12. On the Provisioning tab > Settings > Integration > SCIM Connection section, configure the following:
    • SCIM connector base URL. Enter the copied Base URL from the Create API Credentials page.
    • Unique identifier field for users. Enter userName.
    • Supported provisioning actions. Select Push New Users, Push Profile Updates, and Push Groups
    • Authentication Mode. Select OAuth 2 from the menu.

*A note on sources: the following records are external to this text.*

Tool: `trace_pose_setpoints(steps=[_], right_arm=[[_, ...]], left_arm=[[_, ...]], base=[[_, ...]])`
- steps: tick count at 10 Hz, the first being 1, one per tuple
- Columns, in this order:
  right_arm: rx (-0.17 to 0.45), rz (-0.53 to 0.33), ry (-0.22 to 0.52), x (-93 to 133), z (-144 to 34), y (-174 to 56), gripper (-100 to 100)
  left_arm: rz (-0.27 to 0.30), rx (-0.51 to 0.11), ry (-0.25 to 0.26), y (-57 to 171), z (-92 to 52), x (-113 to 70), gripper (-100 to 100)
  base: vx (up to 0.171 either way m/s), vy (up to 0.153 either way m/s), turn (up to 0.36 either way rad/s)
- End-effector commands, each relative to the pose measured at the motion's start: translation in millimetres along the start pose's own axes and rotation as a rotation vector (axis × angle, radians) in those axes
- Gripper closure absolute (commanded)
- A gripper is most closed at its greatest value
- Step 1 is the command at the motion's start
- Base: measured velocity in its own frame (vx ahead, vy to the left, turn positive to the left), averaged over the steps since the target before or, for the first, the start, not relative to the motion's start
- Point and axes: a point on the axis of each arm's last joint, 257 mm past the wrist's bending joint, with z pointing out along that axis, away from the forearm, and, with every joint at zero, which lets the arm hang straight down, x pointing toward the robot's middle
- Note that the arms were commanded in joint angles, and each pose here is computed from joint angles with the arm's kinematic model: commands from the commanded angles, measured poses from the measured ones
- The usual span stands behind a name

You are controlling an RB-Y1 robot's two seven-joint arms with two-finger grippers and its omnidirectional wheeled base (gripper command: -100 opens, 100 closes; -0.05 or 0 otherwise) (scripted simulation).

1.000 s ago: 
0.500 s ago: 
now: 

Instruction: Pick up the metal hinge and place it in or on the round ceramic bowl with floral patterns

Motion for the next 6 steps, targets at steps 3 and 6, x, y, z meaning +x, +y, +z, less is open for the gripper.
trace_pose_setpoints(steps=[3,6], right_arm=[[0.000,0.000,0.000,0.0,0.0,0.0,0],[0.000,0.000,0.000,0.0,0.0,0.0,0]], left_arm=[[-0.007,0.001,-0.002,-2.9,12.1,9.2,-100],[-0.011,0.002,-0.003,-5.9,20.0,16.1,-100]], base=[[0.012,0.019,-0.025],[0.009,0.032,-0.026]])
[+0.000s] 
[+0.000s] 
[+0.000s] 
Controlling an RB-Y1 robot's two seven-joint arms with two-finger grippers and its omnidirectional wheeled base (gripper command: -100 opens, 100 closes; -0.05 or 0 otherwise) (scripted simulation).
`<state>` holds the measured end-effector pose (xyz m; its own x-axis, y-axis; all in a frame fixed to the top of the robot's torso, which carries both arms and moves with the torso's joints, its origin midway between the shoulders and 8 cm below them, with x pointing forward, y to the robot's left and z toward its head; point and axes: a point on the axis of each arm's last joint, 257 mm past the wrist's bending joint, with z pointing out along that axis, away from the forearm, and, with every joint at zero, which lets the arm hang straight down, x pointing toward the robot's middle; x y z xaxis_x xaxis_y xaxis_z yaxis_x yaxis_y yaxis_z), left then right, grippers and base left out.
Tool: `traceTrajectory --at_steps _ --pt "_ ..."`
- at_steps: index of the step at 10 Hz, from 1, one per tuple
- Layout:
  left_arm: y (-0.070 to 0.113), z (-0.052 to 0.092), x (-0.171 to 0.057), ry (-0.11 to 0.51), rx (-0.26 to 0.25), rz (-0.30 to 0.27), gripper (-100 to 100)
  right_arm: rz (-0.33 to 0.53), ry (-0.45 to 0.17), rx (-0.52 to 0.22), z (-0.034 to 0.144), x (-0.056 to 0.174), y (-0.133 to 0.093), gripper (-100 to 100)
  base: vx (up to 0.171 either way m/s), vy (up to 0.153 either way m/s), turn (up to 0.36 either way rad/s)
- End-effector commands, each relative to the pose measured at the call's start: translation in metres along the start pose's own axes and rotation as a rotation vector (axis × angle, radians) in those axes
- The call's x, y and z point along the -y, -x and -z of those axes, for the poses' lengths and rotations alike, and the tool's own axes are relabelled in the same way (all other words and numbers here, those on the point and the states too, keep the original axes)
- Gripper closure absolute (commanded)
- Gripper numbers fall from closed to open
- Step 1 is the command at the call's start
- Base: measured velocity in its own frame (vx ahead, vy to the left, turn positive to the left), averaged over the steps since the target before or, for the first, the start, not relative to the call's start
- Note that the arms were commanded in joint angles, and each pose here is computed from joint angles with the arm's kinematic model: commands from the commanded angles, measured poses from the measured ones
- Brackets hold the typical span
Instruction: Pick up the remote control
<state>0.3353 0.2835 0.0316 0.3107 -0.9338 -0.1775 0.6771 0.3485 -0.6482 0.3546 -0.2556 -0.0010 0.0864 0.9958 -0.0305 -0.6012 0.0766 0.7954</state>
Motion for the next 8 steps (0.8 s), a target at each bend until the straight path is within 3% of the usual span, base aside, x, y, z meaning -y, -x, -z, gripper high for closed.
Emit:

13. On the Provisioning tab > Settings > Integration > OAuth 2 section, configure the following, and then click Save:
    • Grant Type. Select Client Credentials from the menu.
    • Access token endpoint URI. Enter the copied OAuth Token Endpoint URL from the Create API Credentials page.
    • Client ID and Client Secret. Enter the Client ID and Client Secret generated when creating API credentials.
      
      
       
14. Under Provisioning > Settings > To App, click Edit and enable the following:
    • Create Users
    • Update User Attributes
    • Deactivate Users
      
      
       
15. The newly created application requires a token to authenticate against their app (Skyhigh). Under Provisioning > Settings > Integration, click Authenticate with <app name> to generate a token.
    
    

You have successfully established a connection between the SCIM application in an IdP and Skyhigh. Now, when you create users and groups in an IdP and add them to the SCIM application, they will appear on the Skyhigh User Management > Users and Roles > Users tab when pushed. For details, see Assign Users to the Application in an IdP and Add a Group to the Application in an IdP.